PROBLEM TO SOLVE -
Copy out all lines in the data below containing the string "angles".

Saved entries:
▶

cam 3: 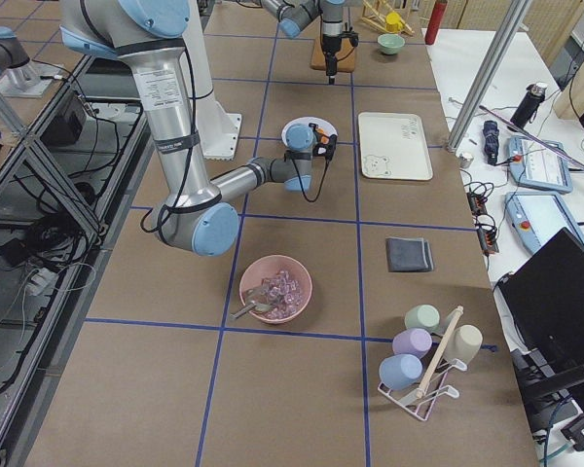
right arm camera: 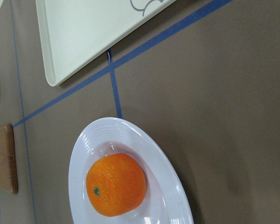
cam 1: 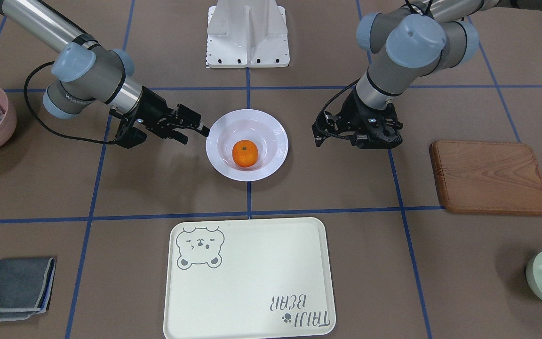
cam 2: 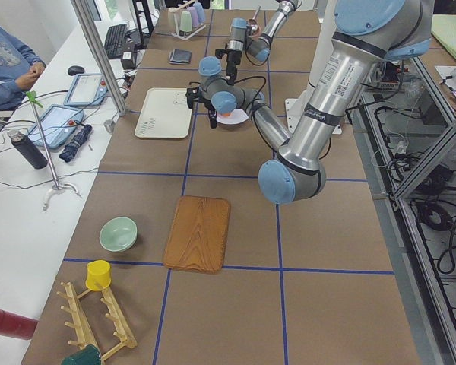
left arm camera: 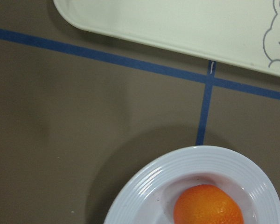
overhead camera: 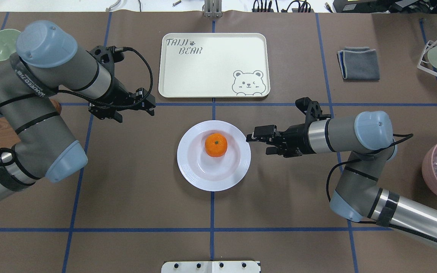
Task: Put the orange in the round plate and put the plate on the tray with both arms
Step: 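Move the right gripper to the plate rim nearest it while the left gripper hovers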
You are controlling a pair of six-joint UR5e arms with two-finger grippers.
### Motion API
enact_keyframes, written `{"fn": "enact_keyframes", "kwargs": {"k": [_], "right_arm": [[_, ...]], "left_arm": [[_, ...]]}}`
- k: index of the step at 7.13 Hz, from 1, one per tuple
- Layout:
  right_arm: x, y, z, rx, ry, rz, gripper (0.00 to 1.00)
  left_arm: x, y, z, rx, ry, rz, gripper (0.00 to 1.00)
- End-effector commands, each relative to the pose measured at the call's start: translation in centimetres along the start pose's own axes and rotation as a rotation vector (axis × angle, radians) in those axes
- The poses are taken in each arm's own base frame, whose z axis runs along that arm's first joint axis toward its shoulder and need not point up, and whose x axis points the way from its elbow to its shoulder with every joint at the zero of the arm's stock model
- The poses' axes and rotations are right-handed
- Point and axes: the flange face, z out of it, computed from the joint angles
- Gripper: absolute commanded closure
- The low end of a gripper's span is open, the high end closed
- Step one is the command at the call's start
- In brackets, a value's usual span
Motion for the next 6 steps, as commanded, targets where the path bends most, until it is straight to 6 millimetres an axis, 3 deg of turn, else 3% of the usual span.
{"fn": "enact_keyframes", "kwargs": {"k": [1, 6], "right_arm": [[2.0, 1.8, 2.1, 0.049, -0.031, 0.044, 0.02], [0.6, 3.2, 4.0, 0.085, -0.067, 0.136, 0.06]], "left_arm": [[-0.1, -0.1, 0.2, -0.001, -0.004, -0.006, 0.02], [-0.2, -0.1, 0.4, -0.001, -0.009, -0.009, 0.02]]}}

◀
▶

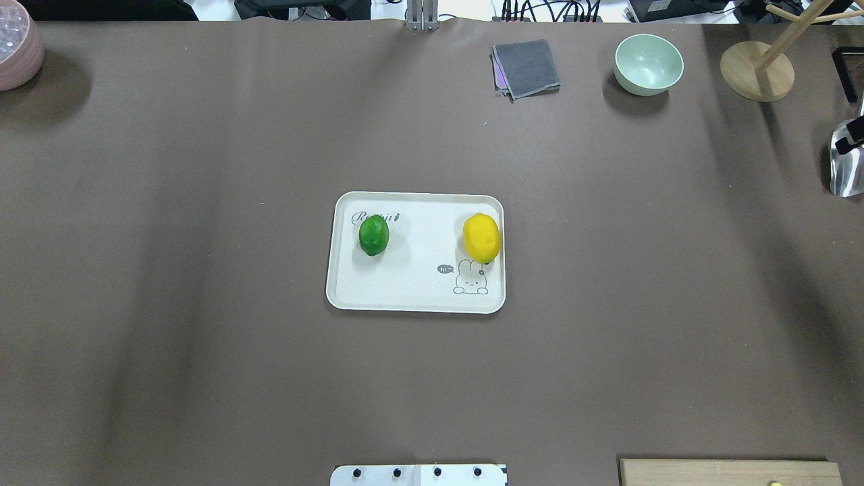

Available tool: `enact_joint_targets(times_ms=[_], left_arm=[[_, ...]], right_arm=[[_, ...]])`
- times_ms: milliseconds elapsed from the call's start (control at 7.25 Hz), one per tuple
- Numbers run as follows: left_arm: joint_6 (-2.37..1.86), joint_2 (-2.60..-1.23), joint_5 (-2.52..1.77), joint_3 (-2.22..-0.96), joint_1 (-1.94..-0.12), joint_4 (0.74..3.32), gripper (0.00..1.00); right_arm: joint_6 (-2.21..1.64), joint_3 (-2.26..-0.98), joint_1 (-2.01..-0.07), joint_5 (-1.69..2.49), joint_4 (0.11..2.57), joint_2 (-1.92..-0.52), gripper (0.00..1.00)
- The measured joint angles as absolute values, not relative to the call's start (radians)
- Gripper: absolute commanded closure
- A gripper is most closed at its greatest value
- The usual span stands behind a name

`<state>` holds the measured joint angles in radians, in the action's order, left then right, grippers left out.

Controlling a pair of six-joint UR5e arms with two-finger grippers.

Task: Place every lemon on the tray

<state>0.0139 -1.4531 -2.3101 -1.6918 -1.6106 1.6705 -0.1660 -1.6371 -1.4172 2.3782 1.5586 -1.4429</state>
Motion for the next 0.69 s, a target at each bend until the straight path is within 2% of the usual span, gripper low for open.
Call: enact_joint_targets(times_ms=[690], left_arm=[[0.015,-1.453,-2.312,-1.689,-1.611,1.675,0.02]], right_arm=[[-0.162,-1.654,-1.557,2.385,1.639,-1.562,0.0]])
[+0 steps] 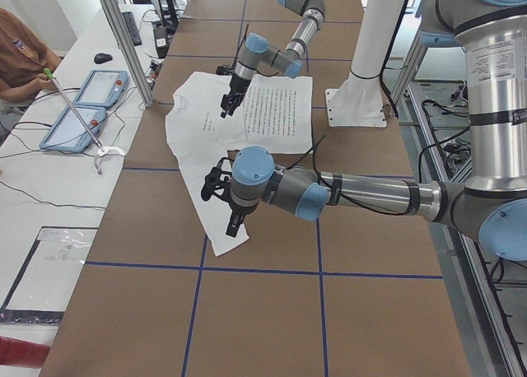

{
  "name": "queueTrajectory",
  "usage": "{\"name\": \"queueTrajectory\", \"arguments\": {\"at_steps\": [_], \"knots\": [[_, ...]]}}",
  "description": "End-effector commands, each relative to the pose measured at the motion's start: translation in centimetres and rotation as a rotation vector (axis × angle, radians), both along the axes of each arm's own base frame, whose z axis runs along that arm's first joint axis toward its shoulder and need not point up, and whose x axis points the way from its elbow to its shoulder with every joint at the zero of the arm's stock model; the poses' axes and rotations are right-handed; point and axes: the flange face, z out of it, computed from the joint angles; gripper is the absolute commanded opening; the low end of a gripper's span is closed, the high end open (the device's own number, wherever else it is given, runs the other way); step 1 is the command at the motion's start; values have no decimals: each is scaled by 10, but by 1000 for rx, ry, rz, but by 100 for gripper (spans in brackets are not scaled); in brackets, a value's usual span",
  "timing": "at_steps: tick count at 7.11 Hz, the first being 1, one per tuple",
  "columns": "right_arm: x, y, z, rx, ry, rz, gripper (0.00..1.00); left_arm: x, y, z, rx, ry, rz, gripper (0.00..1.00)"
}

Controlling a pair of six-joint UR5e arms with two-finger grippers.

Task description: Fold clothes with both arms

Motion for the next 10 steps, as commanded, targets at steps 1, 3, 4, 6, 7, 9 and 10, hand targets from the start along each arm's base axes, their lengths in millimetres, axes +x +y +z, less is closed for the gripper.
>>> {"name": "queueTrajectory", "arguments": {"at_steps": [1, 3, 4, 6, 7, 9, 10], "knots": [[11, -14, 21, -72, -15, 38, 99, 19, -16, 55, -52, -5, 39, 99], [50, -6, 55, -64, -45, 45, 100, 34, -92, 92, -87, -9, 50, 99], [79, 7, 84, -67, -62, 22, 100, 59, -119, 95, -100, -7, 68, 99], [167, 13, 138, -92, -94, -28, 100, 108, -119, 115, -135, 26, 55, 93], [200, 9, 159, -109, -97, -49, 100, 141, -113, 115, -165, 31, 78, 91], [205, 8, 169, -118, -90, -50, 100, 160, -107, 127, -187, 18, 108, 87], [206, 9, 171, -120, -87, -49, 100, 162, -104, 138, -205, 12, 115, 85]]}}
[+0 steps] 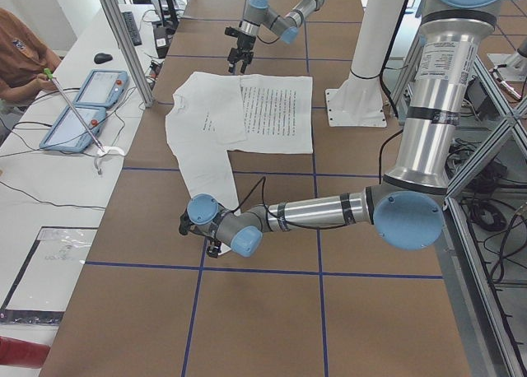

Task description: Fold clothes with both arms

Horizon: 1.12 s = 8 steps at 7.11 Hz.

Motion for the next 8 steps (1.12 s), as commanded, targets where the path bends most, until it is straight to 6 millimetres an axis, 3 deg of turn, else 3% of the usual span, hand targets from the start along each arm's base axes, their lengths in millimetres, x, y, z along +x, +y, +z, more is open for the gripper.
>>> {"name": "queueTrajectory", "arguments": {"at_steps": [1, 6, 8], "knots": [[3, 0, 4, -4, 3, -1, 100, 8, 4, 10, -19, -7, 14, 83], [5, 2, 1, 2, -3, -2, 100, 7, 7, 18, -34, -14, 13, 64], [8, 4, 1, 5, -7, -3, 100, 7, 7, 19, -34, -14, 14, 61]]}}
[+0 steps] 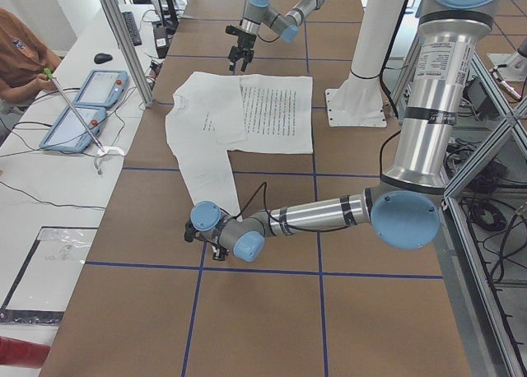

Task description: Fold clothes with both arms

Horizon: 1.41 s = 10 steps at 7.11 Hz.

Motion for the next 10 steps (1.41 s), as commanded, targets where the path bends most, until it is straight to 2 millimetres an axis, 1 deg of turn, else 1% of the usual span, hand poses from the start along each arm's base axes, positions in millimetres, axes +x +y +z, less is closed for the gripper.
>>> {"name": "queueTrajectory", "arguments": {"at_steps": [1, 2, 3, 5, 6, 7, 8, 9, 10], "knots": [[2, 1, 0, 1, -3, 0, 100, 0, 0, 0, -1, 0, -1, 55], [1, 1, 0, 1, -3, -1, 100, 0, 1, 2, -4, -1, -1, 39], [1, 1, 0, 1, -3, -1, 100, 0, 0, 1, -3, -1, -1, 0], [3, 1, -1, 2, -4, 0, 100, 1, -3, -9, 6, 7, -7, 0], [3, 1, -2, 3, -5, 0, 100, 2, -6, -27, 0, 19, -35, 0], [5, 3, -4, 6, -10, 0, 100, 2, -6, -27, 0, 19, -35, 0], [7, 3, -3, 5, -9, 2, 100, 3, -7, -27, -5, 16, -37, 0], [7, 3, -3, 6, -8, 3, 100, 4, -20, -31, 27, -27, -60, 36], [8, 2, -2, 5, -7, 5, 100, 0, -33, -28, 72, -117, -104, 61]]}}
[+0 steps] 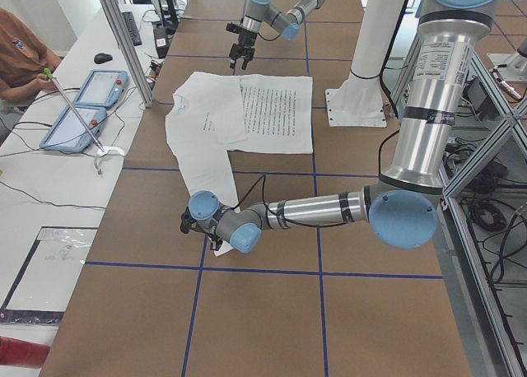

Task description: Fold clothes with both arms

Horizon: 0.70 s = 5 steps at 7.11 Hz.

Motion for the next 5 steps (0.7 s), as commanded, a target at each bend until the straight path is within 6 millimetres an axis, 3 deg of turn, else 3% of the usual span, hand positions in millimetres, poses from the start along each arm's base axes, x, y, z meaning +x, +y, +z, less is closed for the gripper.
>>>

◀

SOLUTION TO THE PROBLEM -
- Point and axes: the flange face, z out of it, computed from the joint angles
- The measured joint angles as absolute values, not relative to the call's start (radians)
`<state>` holds the measured joint angles in radians, in the action's order, left then right, grippers left out.
  "description": "End-effector commands, each relative to the pose measured at the motion's start: translation in centimetres and rotation as a rotation vector (axis × angle, radians), both along the axes of each arm's own base frame, whose z axis runs along that arm's first joint axis toward its shoulder and need not point up, and whose x axis points the way from its elbow to its shoulder with every joint at the zero of the arm's stock model; the poses' axes and rotations are right-handed; point and axes: the flange face, z out of it, computed from the joint angles; gripper is the absolute commanded opening; the low end of a gripper's span is closed, the high end open (the device's own number, wherever else it is given, runs the other way); step 1 is the command at the motion's start; values have no decimals: each is scaled by 10, but by 1000 for rx, ry, rz, but by 100 for gripper (spans in brackets are not scaled); in brackets, a value's usual span",

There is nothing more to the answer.